Return the lines below that contain the word "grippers".

▶ Provided data
--- --- ---

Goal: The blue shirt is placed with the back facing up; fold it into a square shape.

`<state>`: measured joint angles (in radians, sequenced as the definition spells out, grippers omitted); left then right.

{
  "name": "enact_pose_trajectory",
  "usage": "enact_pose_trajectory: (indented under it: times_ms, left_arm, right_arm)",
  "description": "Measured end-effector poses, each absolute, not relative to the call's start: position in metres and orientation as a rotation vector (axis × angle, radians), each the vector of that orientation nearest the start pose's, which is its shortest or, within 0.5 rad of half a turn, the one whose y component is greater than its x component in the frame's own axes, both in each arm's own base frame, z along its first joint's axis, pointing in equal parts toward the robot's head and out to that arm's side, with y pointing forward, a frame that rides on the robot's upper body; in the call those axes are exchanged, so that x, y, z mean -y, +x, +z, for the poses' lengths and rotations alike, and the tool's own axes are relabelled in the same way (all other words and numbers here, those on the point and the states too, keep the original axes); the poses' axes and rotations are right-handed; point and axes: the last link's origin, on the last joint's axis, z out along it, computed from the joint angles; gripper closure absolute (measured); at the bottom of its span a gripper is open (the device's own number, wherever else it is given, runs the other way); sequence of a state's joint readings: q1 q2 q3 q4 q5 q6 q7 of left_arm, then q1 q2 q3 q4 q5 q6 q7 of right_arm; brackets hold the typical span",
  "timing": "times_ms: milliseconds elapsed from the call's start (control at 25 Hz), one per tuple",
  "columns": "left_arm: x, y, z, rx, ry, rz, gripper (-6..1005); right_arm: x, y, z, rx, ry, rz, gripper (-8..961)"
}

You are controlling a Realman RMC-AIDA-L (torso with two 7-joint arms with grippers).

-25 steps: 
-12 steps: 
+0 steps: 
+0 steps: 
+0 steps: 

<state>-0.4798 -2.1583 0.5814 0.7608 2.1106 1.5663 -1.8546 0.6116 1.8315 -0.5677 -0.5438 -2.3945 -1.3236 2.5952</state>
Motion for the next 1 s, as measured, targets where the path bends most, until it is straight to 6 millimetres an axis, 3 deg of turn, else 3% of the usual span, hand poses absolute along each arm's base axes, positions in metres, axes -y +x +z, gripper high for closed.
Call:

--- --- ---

▶ The answer
`<state>`: measured joint angles (in radians, sequenced as the definition spells out, grippers omitted); left then right.
You are controlling a Realman RMC-AIDA-L (torso with two 7-joint arms with grippers).

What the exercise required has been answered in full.